* _Extracted records_
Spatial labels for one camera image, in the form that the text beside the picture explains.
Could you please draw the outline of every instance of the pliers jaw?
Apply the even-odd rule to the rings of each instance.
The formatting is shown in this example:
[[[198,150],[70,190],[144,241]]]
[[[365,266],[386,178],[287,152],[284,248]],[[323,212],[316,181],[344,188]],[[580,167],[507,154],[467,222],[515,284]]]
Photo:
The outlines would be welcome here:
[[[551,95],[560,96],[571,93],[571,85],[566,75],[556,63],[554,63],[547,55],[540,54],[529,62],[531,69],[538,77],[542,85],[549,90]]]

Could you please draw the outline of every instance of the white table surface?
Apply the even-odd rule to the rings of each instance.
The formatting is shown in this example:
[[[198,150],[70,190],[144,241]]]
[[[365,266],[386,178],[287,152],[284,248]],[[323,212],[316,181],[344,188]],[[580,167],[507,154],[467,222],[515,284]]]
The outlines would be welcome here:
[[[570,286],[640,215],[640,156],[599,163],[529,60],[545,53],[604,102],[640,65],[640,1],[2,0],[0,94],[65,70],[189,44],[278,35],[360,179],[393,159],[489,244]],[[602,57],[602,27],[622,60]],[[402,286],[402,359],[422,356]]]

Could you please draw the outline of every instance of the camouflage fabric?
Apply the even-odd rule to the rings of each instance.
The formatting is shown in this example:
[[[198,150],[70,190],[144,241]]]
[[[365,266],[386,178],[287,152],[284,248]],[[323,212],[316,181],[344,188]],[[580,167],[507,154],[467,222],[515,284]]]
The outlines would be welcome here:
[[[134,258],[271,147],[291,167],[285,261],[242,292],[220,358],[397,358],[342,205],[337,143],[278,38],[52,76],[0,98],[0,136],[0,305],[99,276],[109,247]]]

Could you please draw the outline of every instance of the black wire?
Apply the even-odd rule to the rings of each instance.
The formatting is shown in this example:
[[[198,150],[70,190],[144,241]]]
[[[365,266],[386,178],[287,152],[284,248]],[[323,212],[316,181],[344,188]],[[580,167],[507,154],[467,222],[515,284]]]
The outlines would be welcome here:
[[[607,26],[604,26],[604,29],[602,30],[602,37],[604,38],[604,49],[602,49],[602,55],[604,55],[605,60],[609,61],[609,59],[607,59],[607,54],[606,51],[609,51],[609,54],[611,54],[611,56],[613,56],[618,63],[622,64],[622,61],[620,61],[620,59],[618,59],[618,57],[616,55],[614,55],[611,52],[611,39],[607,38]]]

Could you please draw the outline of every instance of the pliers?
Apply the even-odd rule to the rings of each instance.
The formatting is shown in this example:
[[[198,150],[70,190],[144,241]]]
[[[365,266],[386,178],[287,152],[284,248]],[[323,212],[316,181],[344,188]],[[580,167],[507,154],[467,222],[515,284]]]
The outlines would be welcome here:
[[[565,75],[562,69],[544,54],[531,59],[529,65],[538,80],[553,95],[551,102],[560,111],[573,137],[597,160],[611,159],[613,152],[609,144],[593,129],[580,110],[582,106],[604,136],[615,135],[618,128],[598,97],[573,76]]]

* _Task objective_
All records must be repeated exactly, with none skipped.

* _Exercise solution_
Spatial labels for one camera image, in the form that the text beside the picture explains.
Could you please draw the outline of every instance of the pliers jaw?
Apply the even-odd rule to the rings of each instance.
The formatting is shown in this example:
[[[198,150],[70,190],[144,241]]]
[[[365,266],[386,178],[287,152],[284,248]],[[323,212],[316,181],[344,188]],[[580,167],[507,154],[467,222],[515,284]]]
Photo:
The outlines would be welcome here:
[[[551,95],[560,96],[571,93],[571,85],[566,75],[556,63],[554,63],[547,55],[540,54],[529,62],[531,69],[538,77],[542,85],[549,90]]]

Could you please draw the outline of every instance of the white table surface?
Apply the even-odd rule to the rings of each instance.
The formatting is shown in this example:
[[[198,150],[70,190],[144,241]]]
[[[365,266],[386,178],[287,152],[284,248]],[[323,212],[316,181],[344,188]],[[580,167],[507,154],[467,222],[515,284]]]
The outlines would be welcome here:
[[[570,286],[640,215],[640,156],[599,163],[529,60],[545,53],[604,102],[640,65],[640,1],[2,0],[0,94],[65,70],[189,44],[278,35],[360,179],[393,159],[489,244]],[[602,57],[602,27],[622,60]],[[402,286],[402,359],[422,356]]]

Could you please draw the outline of every instance of the camouflage fabric?
Apply the even-odd rule to the rings of each instance.
The formatting is shown in this example:
[[[198,150],[70,190],[144,241]]]
[[[365,266],[386,178],[287,152],[284,248]],[[323,212],[316,181],[344,188]],[[580,167],[507,154],[467,222],[515,284]]]
The outlines would be welcome here:
[[[134,258],[271,147],[291,167],[285,261],[242,292],[220,358],[397,358],[342,205],[337,143],[278,38],[52,76],[0,98],[0,136],[0,305],[99,276],[109,247]]]

Could you please draw the outline of every instance of the black wire?
Apply the even-odd rule to the rings of each instance.
The formatting is shown in this example:
[[[198,150],[70,190],[144,241]]]
[[[365,266],[386,178],[287,152],[284,248]],[[323,212],[316,181],[344,188]],[[580,167],[507,154],[467,222],[515,284]]]
The outlines would be welcome here:
[[[607,26],[604,26],[604,29],[602,30],[602,37],[604,38],[604,49],[602,49],[602,55],[604,55],[605,60],[609,61],[609,59],[607,59],[607,54],[606,51],[609,51],[609,54],[611,54],[611,56],[613,56],[618,63],[622,64],[622,61],[620,61],[620,59],[618,59],[618,57],[616,55],[614,55],[611,52],[611,39],[607,38]]]

Could you please draw the outline of every instance of the pliers?
Apply the even-odd rule to the rings of each instance.
The formatting is shown in this example:
[[[198,150],[70,190],[144,241]]]
[[[365,266],[386,178],[287,152],[284,248]],[[323,212],[316,181],[344,188]],[[580,167],[507,154],[467,222],[515,284]]]
The outlines would be welcome here:
[[[565,75],[562,69],[544,54],[531,59],[529,65],[538,80],[553,95],[551,102],[560,111],[573,137],[597,160],[611,159],[613,152],[609,144],[593,129],[580,110],[582,106],[604,136],[615,135],[618,128],[598,97],[573,76]]]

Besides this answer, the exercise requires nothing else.